WHAT THE EXERCISE ASKS: Your reply should be the complete data, reproduced exactly.

[Stored data entries]

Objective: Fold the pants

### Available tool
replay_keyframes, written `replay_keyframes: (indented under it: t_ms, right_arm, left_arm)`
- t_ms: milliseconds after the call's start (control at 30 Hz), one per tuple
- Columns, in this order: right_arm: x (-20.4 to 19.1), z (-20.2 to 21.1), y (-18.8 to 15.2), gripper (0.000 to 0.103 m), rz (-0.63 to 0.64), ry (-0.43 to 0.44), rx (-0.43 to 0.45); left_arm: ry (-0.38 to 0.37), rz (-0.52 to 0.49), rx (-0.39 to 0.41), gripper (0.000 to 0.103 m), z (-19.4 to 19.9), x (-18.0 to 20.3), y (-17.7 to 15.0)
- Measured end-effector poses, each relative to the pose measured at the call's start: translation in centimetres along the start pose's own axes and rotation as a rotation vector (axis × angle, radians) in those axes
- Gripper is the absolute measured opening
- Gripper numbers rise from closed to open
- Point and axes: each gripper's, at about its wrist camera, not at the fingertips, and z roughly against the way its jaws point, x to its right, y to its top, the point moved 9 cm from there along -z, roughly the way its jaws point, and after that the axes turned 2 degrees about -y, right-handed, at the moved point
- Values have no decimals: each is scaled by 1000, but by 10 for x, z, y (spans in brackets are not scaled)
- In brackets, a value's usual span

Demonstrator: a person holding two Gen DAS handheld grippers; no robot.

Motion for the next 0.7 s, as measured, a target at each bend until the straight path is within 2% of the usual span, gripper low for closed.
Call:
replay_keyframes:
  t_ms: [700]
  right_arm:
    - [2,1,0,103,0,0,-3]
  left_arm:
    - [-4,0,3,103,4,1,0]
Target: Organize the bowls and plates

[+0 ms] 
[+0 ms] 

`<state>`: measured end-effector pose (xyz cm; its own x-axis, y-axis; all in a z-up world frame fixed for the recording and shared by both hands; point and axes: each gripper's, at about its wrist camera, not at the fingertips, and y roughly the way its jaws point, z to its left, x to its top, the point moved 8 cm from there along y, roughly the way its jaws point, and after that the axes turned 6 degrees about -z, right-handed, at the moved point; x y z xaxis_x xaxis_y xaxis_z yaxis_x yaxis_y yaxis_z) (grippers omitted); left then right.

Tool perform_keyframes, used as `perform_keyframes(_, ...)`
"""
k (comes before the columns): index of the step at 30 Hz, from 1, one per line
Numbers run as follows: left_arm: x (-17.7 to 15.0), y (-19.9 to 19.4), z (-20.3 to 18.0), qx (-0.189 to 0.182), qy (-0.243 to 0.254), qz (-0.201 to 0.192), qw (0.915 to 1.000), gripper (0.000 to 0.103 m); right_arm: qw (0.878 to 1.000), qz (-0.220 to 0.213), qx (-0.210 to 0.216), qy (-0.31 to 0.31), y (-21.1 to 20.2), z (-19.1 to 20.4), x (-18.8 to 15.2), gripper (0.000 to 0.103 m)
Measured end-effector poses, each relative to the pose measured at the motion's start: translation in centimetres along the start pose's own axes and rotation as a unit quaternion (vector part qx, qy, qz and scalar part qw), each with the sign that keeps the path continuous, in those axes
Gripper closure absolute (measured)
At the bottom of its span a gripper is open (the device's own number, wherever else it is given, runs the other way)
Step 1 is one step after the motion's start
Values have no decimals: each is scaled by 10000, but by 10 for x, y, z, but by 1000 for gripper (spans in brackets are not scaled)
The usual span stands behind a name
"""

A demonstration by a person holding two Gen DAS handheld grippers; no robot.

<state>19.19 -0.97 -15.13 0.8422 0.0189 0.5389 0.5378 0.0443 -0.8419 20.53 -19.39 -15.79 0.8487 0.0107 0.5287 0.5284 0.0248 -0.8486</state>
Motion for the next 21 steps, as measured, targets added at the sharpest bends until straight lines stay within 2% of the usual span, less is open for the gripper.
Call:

TASK OUTPUT:
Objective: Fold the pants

### Available tool
replay_keyframes, written `replay_keyframes: (indented under it: t_ms, right_arm, left_arm)`
- t_ms: milliseconds after the call's start (control at 30 Hz), one per tuple
- Columns, in this order: right_arm: x (-20.4 to 19.1), z (-20.2 to 21.1), y (-18.8 to 15.2), gripper (0.000 to 0.103 m), rz (-0.63 to 0.64), ry (-0.43 to 0.44), rx (-0.43 to 0.45); left_arm: ry (-0.38 to 0.37), rz (-0.52 to 0.49), rx (-0.39 to 0.41), gripper (0.000 to 0.103 m), z (-19.4 to 19.9), x (-18.0 to 20.3), y (-17.7 to 15.0)
- Measured end-effector poses, each relative to the pose measured at the call's start: translation in centimetres along the start pose's own axes and rotation as a rotation vector (axis × angle, radians) in those axes
- Gripper is the absolute measured opening
- Gripper numbers rise from closed to open
- Point and axes: each gripper's, at about its wrist camera, not at the fingertips, and z roughly against the way its jaws point, x to its right, y to its top, the point moved 9 cm from there along -z, roughly the way its jaws point, and after that the axes turned 2 degrees about -y, right-handed, at the moved point
- Values have no decimals: each is scaled by 1000, but by 10 for x, z, y (spans in brackets are not scaled)
- In brackets, a value's usual span

Demonstrator: a person holding two Gen DAS handheld grippers; no robot.

Motion for the next 0.7 s, as measured, a target at each bend until the straight path is within 2% of the usual span, gripper low for closed.
Call:
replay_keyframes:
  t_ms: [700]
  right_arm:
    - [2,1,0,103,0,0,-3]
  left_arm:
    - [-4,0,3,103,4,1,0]
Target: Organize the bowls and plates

[+0 ms] 
[+0 ms] 

`<state>`: measured end-effector pose (xyz cm; its own x-axis, y-axis; all in a z-up world frame fixed for the recording and shared by both hands; point and axes: each gripper's, at about its wrist camera, not at the fingertips, and y roughly the way its jaws point, z to its left, x to its top, the point moved 8 cm from there along y, roughly the way its jaws point, and after that the axes turned 6 degrees about -z, right-handed, at the moved point; x y z xaxis_x xaxis_y xaxis_z yaxis_x yaxis_y yaxis_z) (grippers omitted); left then right.

Tool perform_keyframes, used as `perform_keyframes(_, ...)`
"""
k (comes before the columns): index of the step at 30 Hz, from 1, one per line
Numbers run as follows: left_arm: x (-17.7 to 15.0), y (-19.9 to 19.4), z (-20.3 to 18.0), qx (-0.189 to 0.182), qy (-0.243 to 0.254), qz (-0.201 to 0.192), qw (0.915 to 1.000), gripper (0.000 to 0.103 m); right_arm: qw (0.878 to 1.000), qz (-0.220 to 0.213), qx (-0.210 to 0.216), qy (-0.31 to 0.31), y (-21.1 to 20.2), z (-19.1 to 20.4), x (-18.8 to 15.2), gripper (0.000 to 0.103 m)
Measured end-effector poses, each relative to the pose measured at the motion's start: translation in centimetres along the start pose's own axes and rotation as a unit quaternion (vector part qx, qy, qz and scalar part qw), each with the sign that keeps the path continuous, in those axes
Gripper closure absolute (measured)
At the bottom of its span a gripper is open (the device's own number, wherever else it is given, runs the other way)
Step 1 is one step after the motion's start
Values have no decimals: each is scaled by 10000, but by 10 for x, y, z, but by 1000 for gripper (spans in brackets are not scaled)
The usual span stands behind a name
"""

A demonstration by a person holding two Gen DAS handheld grippers; no robot.

<state>19.19 -0.97 -15.13 0.8422 0.0189 0.5389 0.5378 0.0443 -0.8419 20.53 -19.39 -15.79 0.8487 0.0107 0.5287 0.5284 0.0248 -0.8486</state>
Motion for the next 21 steps, as measured, targets added at the sharpest bends until straight lines stay within 2% of the usual span, less is open for the gripper.
Call:

The output is complete.